特征标识版块
实体类型
Person
规范的名称
Wong, Archie Ng Chee
并列的名称形式
- 黃昂䴡
根据其他规则的名称标准形式
名称的其他形式
- Wong, Ng Chee
- Wong, Archie
团体标识符
著录版块
存在日期
1910-1993
历史
WONG Ng Chee (known in Canada as Archie Wong) arrived in Vancouver on July 30, 1923, a few weeks after the 1923 Chinese Exclusion Act was in force. The Act allowed those already in transit to enter Canada.
Archie was 12 years old. He lived with his father and four of his uncles who intended to open an import-export business together.
For a few years, Archie attended Strathcona Public School in Vancouver. But when he was a young adult his father died, and that led him to move to Toronto.
In Toronto, Archive worked as a grocer, then a restaurateur, and finally as a produce clerk.

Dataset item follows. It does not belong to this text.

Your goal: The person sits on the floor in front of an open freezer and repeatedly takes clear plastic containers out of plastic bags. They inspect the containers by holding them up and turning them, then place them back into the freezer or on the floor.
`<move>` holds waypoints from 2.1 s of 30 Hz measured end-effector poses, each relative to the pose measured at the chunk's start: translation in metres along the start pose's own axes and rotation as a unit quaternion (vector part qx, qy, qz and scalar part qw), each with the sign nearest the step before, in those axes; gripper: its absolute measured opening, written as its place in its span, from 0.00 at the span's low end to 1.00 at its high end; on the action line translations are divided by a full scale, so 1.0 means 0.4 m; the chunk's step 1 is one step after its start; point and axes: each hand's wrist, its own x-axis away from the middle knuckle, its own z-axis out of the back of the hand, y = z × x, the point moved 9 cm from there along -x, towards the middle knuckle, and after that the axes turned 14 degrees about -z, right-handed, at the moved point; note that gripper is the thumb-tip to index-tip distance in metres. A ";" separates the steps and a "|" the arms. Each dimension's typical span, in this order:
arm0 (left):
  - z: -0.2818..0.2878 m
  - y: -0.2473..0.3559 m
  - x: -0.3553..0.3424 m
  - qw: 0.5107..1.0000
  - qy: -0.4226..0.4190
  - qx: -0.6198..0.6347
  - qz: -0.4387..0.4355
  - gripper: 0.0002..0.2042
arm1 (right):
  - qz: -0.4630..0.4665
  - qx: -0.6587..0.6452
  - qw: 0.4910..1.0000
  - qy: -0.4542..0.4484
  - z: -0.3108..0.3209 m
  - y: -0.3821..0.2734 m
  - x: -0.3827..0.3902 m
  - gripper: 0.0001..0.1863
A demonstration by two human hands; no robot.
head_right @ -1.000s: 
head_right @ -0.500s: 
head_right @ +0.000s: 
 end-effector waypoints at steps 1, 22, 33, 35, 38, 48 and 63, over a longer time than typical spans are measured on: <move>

He also loved to gamble. On Sundays, he would go to Chinatown with 2 or 3 kids in tow (all under the age of 7). He would set up the children at a table in a restaurant and buy each of them a bottle of the soft drink Orange Crush and a straw. He would then slip into the back room and the children would hear loud voices and excitement from behind the door.
In 1985, Archie visited his village in China for the first time in about 50 years. He didn't recognize the drive to the village; when he left for Canada, no roads had been built yet. Archie was delighted to see the huge banyan tree that he climbed on and played under as a boy. However, he was deeply saddened by the sight of his family’s original house; abandoned and neglected. That memory depressed him for some time upon his return to Canada.
Archie and his Canadian-born wife Marjorie had six children: Kathy, David, Frances, Carol, Richard, and Michael.
He passed away in Toronto on June 8, 1993.